Sebagai penyair, Bambang Set. bukan saja asyik menggeluti dalam penciptaan puisi, tapi juga menggerakkan puisi menjadi seni pertunjukan. Ketika lomba baca puisi sering digelar di Purwokerto gaya cara Bambang Set dalam membaca puisi banyak ditiru para peserta lomba, epigon merajalela. Sebagai pembaca puisi Bambang Set pernah meraih gelar pembaca puisi terbaik se-Jawa tengah versi RRI Purwokerto tahun 1975 dan memenangi lomba baca puisi SMP Pancasila Jatilawang tahun 1983.
Untuk mewujudkan puisi sebagai seni pertunjukan, Bambang Set menggelar pemecahan rekor baca puisi Muri. Bersama, Edi Romadhon, Bambang Wadoro, Surya Esa dll. memecahkan rekor baca puisi nonstop 24 jam menjadi 50 jam. Bambang Set juga mendatangkan Kyai Zawawi (D. Zamawi Imron) menampilkan puisi dalam musik mulut Madura yang banyak menyedot massa di Purwokerto.
Demikianlah perjalanan kepenyairan Bambang Set yang jelas mewarnai jagad sastra di Banyumas. Sebagai sastrawan bisa dibilang ketenarannya setelah Achmad Tohari dan Darmadi.

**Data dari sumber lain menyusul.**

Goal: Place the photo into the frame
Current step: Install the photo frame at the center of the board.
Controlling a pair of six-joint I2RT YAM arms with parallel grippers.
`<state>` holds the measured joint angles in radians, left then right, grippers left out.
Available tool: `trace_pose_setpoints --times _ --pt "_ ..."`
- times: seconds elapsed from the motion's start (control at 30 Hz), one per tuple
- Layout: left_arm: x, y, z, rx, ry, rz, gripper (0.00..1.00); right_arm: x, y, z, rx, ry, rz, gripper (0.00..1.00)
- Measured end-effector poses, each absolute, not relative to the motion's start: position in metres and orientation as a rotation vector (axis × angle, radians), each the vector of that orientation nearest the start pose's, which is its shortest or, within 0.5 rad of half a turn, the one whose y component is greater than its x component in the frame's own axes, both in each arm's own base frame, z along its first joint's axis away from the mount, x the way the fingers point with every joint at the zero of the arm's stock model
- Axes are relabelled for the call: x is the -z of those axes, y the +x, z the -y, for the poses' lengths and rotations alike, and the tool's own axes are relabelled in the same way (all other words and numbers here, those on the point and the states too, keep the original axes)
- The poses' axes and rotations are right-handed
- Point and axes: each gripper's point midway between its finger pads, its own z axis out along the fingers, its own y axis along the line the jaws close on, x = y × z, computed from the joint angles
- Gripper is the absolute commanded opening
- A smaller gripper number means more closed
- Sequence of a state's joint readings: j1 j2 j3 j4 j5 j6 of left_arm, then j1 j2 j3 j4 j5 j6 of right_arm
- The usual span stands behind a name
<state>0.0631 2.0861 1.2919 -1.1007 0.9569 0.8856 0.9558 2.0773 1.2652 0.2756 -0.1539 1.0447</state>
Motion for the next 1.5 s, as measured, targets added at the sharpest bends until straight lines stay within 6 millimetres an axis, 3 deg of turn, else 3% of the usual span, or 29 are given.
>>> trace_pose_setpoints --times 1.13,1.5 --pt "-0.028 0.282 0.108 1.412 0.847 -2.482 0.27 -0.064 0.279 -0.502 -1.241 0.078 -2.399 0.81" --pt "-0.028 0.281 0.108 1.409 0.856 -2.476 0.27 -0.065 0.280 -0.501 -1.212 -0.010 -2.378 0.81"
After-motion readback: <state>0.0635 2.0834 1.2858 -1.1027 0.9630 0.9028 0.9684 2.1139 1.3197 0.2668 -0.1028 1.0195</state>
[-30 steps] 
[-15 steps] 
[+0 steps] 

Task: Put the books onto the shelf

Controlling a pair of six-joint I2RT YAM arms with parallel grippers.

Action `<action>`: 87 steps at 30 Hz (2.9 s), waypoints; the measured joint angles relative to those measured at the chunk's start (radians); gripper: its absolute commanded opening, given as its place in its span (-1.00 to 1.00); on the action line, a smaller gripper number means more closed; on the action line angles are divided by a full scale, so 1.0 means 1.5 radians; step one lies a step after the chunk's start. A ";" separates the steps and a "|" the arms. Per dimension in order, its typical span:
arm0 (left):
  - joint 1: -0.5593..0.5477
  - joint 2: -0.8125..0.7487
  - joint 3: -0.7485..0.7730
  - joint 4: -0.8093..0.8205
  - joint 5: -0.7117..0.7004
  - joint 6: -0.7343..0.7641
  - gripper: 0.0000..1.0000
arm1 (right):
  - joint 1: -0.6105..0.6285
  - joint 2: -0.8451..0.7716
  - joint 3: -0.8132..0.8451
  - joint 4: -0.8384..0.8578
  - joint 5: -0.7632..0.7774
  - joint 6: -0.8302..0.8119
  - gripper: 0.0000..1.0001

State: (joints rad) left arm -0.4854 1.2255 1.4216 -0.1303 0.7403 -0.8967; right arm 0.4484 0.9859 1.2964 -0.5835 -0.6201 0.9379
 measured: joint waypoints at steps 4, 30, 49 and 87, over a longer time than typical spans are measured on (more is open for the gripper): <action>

Namun memang karakter Bambang Set yang nyentrik, tidak pernah puas dengan satu aktivitas seni. Dari lukis beralih ke teater lalu menerabas tantangan di dunia sastra menjadi penyair.
Menjelang akhir kariernya aktif di DKKB yang didirikannya bersama teman-temannya dan berusaha mengangkat derajat seni tradisional Banyumas bahkan sampai ke Eropa dan negeri Jiran, Malaysia. Cakenjring (Calung, kenthong dan genjring) berkibar pada ajang internasional Mezinarodni Folklorni Festival, 12 – 18 Juni 2007 di Frydek-Mistex Republik Ceko Eropa Tengah yang diselenggarakan oleh CIOFF / UNESCO. Kemudian tampil di Dataran Merdeka Kuala Lumpur Malaysia mengikuti International Drum Festival pada akhir Desember 2007. Sungguh raihan prestasi membanggakan tlatah Banyumas dalam memperkenalkan seni budaya Banyumas di kancah internasional.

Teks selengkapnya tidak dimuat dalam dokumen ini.